# WHAT NEEDS TO BE DONE
Find, in the records below, the line that contains "time in milliseconds" and the line that contains "[cam_right_wrist_rgb, +0.000s]". Copy those two lines and everything between them exactly, but not the pictures.

# INFORMATION SHOWN
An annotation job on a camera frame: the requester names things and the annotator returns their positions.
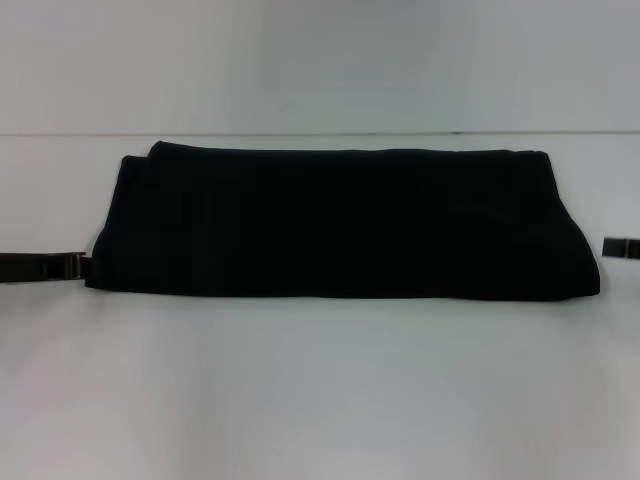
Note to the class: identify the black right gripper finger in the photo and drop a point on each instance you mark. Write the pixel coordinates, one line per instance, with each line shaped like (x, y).
(622, 248)

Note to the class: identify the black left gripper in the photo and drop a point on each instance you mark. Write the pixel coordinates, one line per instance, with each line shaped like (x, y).
(22, 267)

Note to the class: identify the black shirt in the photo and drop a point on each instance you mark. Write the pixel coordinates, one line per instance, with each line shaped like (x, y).
(325, 225)

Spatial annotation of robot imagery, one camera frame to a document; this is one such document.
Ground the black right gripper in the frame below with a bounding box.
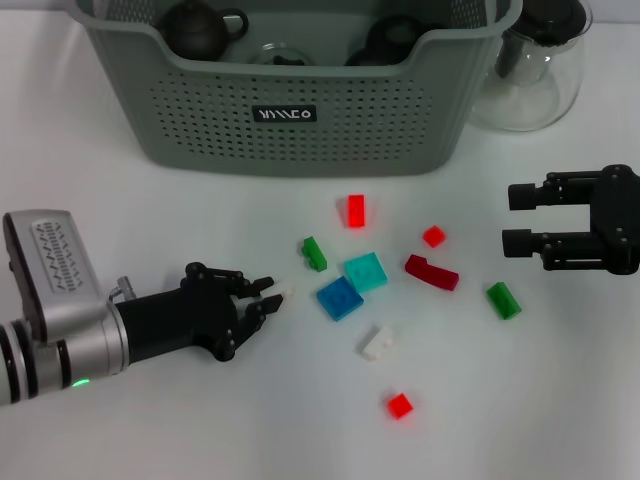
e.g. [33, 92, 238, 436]
[502, 163, 640, 275]

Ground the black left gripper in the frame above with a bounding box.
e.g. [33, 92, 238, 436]
[113, 262, 284, 364]

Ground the grey-green perforated storage bin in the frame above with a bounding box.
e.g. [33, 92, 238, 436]
[74, 0, 524, 179]

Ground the green oblong brick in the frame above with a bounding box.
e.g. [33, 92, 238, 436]
[302, 235, 329, 272]
[487, 282, 523, 321]

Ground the blue square plate brick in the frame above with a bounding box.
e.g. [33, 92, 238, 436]
[316, 276, 365, 322]

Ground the dark red curved brick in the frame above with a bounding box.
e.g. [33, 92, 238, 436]
[404, 253, 460, 292]

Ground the cyan square plate brick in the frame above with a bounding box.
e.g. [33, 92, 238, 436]
[343, 252, 390, 294]

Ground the glass teapot with black lid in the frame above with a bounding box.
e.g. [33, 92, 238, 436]
[469, 0, 594, 132]

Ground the silver metal connector plug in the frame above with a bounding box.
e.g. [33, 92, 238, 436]
[107, 276, 137, 304]

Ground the bright red oblong brick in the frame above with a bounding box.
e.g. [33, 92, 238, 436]
[344, 194, 368, 230]

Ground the black ceramic teapot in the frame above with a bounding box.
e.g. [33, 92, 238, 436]
[159, 0, 250, 60]

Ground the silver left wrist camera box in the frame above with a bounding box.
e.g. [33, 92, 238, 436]
[2, 209, 110, 346]

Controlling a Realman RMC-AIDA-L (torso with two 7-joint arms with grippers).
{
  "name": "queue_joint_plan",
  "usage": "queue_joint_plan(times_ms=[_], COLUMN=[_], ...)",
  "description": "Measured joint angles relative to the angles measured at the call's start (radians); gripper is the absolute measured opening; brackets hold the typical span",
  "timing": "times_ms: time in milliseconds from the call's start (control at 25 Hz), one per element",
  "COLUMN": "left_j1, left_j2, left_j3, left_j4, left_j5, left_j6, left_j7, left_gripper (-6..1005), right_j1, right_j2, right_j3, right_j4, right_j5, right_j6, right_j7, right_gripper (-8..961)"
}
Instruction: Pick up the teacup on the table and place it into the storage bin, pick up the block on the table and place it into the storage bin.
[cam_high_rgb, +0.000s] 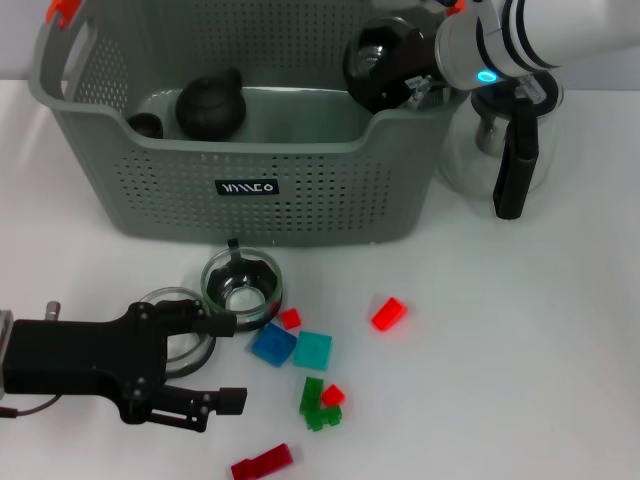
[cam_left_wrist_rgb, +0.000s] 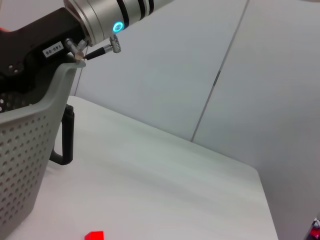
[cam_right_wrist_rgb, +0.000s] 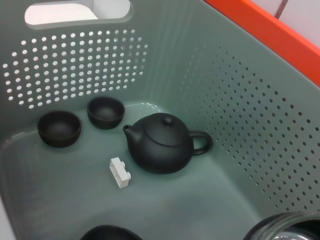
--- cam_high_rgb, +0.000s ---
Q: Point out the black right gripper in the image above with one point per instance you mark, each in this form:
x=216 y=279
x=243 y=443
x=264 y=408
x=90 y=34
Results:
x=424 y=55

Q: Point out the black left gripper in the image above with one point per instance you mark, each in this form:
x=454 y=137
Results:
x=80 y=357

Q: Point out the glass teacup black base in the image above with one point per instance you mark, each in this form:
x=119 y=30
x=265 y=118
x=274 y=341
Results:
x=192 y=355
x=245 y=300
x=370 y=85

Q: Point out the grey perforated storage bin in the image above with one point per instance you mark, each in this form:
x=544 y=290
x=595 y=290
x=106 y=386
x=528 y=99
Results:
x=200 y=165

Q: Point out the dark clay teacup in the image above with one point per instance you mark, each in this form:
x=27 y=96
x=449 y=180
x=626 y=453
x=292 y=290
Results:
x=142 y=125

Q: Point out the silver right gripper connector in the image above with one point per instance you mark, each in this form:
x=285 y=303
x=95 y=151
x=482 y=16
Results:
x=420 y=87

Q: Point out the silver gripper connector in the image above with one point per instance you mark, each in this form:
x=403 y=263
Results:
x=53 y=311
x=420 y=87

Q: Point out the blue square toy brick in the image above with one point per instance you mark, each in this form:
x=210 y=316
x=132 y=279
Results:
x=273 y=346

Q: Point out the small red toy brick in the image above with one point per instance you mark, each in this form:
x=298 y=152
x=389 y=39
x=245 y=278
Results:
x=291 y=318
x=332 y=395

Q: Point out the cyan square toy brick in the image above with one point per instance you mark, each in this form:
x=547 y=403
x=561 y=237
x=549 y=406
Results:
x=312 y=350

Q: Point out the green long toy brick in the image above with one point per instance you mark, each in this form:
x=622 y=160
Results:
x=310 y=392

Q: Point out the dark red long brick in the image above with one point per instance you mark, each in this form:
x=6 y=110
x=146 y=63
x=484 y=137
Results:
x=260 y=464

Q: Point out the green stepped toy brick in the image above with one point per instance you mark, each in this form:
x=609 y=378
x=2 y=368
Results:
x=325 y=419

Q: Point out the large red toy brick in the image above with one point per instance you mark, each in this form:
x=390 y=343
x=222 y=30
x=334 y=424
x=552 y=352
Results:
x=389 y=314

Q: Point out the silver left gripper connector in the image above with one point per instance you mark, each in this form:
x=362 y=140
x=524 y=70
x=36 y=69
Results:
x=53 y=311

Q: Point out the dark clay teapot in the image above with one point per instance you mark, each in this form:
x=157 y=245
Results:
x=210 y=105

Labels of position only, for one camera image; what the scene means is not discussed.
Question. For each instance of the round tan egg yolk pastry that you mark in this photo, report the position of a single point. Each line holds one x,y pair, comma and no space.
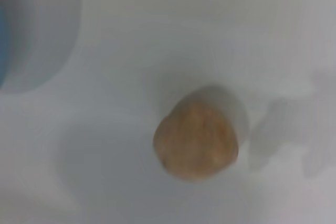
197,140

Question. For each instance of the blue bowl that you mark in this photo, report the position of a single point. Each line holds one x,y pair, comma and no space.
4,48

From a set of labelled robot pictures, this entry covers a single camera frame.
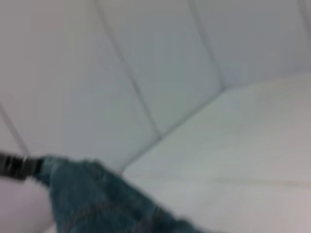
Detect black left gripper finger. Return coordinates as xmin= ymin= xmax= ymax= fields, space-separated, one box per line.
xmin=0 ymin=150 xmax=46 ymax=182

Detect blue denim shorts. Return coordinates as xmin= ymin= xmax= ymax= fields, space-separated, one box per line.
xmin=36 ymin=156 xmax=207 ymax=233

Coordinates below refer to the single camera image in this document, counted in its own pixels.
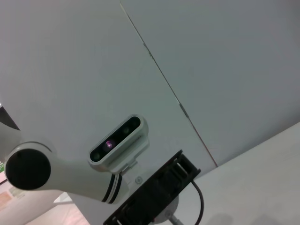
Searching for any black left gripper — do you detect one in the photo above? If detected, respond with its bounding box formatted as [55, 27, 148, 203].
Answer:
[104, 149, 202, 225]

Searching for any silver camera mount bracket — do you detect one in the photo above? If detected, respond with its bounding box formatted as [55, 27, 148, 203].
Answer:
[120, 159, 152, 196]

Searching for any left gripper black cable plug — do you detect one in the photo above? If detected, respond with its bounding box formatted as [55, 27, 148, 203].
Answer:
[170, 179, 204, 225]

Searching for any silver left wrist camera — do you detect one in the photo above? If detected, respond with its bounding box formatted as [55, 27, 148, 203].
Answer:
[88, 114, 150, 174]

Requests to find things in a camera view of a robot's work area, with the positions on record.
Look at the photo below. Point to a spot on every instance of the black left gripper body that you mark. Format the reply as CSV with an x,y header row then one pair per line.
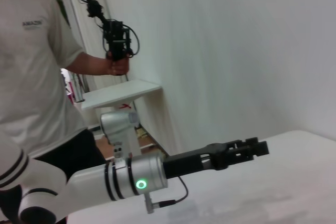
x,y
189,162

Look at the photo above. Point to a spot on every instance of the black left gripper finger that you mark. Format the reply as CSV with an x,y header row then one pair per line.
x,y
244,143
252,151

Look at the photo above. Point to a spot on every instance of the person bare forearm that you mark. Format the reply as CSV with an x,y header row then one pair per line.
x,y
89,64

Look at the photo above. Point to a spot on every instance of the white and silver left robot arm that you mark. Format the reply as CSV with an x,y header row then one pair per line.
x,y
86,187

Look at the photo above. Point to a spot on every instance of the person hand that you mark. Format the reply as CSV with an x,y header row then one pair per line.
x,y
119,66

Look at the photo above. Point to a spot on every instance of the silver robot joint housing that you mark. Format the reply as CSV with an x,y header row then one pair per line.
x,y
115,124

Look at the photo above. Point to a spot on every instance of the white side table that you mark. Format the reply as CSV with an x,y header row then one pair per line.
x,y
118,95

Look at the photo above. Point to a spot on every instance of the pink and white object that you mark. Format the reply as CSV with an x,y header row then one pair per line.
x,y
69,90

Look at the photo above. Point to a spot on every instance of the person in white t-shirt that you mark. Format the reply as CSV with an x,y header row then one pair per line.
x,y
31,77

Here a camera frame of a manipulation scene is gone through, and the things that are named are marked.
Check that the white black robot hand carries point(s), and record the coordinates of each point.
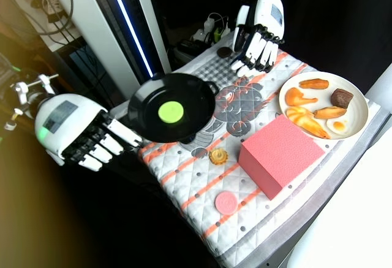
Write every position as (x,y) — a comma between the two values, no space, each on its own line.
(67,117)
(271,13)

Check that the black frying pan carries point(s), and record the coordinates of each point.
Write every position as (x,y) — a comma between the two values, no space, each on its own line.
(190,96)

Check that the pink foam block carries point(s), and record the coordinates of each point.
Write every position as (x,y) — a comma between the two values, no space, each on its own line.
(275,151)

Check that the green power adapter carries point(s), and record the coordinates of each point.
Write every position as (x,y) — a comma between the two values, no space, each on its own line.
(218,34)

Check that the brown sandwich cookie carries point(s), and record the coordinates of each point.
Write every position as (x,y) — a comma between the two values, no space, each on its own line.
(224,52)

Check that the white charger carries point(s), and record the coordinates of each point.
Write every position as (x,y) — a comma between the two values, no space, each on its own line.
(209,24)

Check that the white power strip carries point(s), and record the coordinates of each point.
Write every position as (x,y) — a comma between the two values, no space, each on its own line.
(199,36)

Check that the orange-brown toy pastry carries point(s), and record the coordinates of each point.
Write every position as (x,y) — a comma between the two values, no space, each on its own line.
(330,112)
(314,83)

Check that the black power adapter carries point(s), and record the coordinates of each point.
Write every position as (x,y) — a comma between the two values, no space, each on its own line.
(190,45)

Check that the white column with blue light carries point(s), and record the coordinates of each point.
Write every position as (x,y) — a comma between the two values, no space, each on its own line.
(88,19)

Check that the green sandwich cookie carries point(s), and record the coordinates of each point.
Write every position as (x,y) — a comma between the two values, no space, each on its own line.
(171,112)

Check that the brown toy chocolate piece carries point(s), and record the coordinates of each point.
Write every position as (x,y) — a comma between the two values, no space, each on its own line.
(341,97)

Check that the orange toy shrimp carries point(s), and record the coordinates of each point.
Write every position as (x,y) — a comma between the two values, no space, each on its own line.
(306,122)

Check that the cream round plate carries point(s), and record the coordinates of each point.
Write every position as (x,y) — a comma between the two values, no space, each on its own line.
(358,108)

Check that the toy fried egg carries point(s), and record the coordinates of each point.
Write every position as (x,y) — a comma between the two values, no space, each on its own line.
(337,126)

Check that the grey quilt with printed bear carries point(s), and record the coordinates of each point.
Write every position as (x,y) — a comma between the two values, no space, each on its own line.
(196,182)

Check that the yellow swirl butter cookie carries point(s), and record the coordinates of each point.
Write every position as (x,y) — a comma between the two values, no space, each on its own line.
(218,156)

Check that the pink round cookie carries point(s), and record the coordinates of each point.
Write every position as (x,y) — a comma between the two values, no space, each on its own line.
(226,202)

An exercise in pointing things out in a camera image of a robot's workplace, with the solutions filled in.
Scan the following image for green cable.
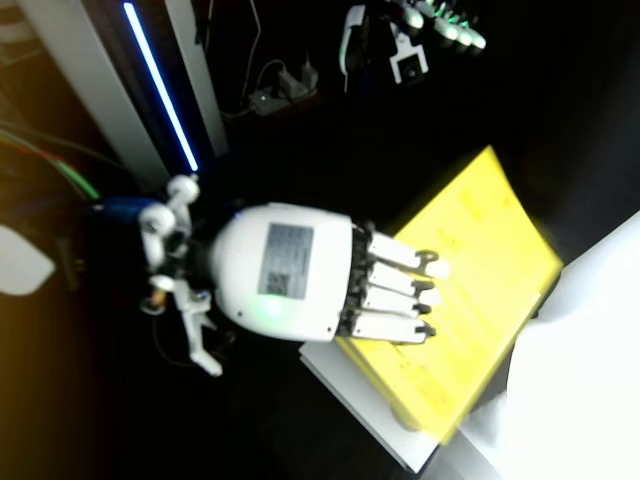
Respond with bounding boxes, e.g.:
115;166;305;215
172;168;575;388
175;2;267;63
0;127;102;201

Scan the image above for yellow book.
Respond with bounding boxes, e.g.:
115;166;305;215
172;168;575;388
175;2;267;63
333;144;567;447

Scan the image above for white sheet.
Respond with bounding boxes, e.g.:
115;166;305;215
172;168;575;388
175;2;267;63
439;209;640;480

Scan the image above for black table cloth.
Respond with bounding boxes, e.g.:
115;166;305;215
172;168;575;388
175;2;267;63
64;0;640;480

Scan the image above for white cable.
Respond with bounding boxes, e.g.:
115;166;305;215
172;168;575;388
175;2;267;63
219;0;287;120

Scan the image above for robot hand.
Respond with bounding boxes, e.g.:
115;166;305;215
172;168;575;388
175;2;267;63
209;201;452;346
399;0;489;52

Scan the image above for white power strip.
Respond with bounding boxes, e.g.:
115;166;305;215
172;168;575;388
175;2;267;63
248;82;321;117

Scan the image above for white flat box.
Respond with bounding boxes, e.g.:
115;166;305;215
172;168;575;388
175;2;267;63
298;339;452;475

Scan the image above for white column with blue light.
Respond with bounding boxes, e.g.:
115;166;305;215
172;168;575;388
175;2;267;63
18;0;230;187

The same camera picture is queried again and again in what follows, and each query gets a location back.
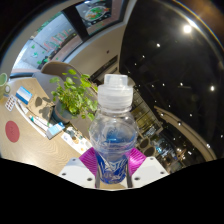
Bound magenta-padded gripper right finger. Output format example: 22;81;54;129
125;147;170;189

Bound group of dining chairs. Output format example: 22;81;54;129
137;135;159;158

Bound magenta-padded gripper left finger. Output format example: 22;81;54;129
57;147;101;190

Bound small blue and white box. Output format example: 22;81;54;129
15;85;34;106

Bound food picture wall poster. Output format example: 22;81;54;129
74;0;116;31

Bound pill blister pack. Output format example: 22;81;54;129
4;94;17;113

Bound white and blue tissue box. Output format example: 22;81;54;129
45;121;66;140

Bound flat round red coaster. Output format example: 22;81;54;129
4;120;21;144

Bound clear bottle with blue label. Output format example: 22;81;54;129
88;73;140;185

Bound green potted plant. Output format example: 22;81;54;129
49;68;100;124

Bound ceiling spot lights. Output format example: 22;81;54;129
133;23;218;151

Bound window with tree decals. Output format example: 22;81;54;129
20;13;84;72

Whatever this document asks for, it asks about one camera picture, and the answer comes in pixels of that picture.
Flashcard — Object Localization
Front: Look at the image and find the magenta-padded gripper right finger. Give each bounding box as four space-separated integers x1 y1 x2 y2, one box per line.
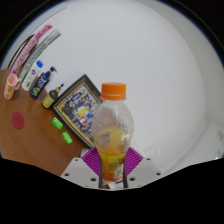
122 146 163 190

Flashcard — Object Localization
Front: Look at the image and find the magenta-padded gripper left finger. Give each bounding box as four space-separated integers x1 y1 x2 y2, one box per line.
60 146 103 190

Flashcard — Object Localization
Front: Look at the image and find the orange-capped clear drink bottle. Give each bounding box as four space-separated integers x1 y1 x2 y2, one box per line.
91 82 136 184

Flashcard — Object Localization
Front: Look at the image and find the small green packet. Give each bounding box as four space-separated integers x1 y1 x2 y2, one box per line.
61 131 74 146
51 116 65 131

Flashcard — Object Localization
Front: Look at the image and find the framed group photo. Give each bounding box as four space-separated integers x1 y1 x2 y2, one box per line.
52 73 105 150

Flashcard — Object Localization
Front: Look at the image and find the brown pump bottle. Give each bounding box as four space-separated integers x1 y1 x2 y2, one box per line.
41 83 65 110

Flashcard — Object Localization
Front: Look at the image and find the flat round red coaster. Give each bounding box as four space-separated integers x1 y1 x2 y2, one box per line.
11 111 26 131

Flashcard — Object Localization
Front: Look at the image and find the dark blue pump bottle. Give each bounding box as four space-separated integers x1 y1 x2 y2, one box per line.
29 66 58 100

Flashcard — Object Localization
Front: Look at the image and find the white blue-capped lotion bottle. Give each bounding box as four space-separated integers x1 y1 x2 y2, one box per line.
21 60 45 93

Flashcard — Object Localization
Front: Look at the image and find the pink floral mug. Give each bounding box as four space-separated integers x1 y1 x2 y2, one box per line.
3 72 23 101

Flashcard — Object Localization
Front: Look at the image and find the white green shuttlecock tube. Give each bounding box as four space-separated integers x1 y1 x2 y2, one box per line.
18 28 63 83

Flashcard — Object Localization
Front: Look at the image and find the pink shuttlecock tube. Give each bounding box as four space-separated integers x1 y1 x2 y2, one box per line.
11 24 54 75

# FINISHED TASK
  "timing": "times_ms: time in milliseconds from the call's start (control at 25 Hz), one per element",
  "COLUMN": "left_j1, left_j2, left_j3, left_j4, left_j5, left_j6, left_j7, left_gripper (-6..1005), right_j1, right_j2, right_j3, right_j4, right_j5, right_j6, right_j7, right_gripper (-8..961)"
}
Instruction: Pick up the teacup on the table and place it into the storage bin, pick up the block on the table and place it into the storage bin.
[cam_high_rgb, +0.000s] 
[cam_left_wrist_rgb, +0.000s] 
[cam_right_wrist_rgb, +0.000s] 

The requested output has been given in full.